Kenya’s quiet e-mobility revolution takes shape


A Private Company Ana Green Tech Africa in Partnership with Associated Vehicle Assemblers begins assembling of Electric three-wheelers (Tuk tuk) in Mombasa. PHOTO | KEVIN ODIT | NMG

As Kenya battles the effects of greenhouse gas emissions that have led to climate change, an increasing number of firms are embracing cleaner sources of energy to reduce carbon emissions.

But it is the rapid growth of electric bikes that promises to put Kenya on the global map in the shift to e-mobility.

Electric engines are gaining traction with the scaling up of investments in electric commuter buses and motorcycles as well as associated infrastructure such as charging points in a move aimed at achieving green transportation.

The latest is Ecobodaa’s battery-swapping charging technology. The Kenyan e-mobility start-up aims to achieve zero emissions on the distance covered as it provides affordable, connected electric motorcycles to riders in Nairobi.

The battery swapping system saves time for commercial motorcyclists and costs for the buyers as many sellers retain ownership of the battery, the bike’s most expensive part.

“The electric motorcycles have been able to save riders about Sh13,500 for a distance of 160km on fuel and 80 percent on servicing cost,” says Ishmael Abdalla, a sales agent at Ecobodaa.

Each of its 80 motorcycles costs Sh185,000 without the battery, an amount he says is roughly the same price as combustion-engine bikes.

Electric motorcycle manufacturer, Kiri Electric owns smart swap cabinets that provide 24-hour automated battery swapping to keep riders on the road without waiting for batteries to charge.

The average range is 70–80 km with a single battery, with an option of a second battery extending this to 150km. The top speed is 70km/hr with a carrying capacity is 200kg.

The electric motorcycle has a 3kW motor with a 72V 30 Ah battery (LFP), said Christopher Mukiri Maara, founder of Kiri Electric.

Kenya’s start-ups Roam rapid and BasiGo, continue to cement their position in the electric vehicle market as the momentum for clean energy solutions to reverse the effects of climate change accelerates.

BasiGo last December upgraded its fleet to 15 electronic vehicles and aims to have 1,000 by 2025.

“The transition has seen the electric bus company avoid up to 61 metric tonnes of carbon emissions to the environment, and save up to 25,000 litres of diesel over 134 electric kilometres covered,” said the company.

For the Swedish-Kenyan tech company Roam, it covers a range of 360km on a single charge with its 384-kWh battery. For the bus to return to full capacity, charging will take less than two hours.

“Due to increased fuel prices, it also reduces operational costs by up to 50 percent.

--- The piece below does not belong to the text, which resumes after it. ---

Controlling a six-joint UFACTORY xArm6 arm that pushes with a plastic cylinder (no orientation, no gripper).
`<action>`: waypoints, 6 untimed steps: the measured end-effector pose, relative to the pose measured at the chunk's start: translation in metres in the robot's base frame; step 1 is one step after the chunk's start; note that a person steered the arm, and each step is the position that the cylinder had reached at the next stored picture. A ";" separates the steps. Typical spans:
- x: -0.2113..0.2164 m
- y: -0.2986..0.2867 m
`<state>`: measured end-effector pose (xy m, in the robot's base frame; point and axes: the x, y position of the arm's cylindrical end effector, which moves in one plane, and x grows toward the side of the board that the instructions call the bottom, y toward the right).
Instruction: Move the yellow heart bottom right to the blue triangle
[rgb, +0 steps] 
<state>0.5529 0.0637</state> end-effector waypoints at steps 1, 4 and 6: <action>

This ensures operations are maximised and maintenance costs are reduced for bus operators,” said the firm.

Electric mobility firms have also geared up towards the carbon emission eradication initiative by installing charging stations for electric vehicles.

ChargeNet Kenya, which is a subsidiary of Mayleen Corporation, was the first to launch into the market one-of-a-kind electric vehicle charging points in Nairobi to aid in the transition to clean energy as well as bridge the gap in the transport sector through the adoption of electric mobility.

So far, the firm has installed nine electric vehicle charging hubs in Nairobi.

Dowgate Properties, a real estate company, made its first regional installation in Naivasha, the first outside Nairobi, as it sought a piece of the rapidly growing market.

The charging station will serve electric vehicles plying the Nairobi-Nakuru highway.

The State-owned Kenya Electricity Generating Company last year announced it would install 30 charging stations this year, joining the race to phase out gasoline and petrol-fuelled vehicles to help reduce carbon emissions by fossil fuels.

In Kenya, the transport sector, particularly road transportation, is one of the main sources of climate-damaging carbon emissions, attributed to the predominant use of fossil fuels for vehicle propulsion systems.

According to Energy and Petroleum Regulatory Authority, a greater degree of electrification of the transport sector could make a major contribution toward achieving Kenya’s transport sector goal of reducing emissions by 3.46 metric tonnes of carbon dioxide equivalent against the baseline in 2030.

Last year, Car & General (C&G) started selling electric vehicles and tuk-tuks as part of a plan to diversify into green mobility amid a push to address climate change and pollution.

E-mobility remains a critical issue, not only in Kenya but also in a global push to reduce pollution with clean-powered vehicles that will significantly cut the reliance on diesel and super.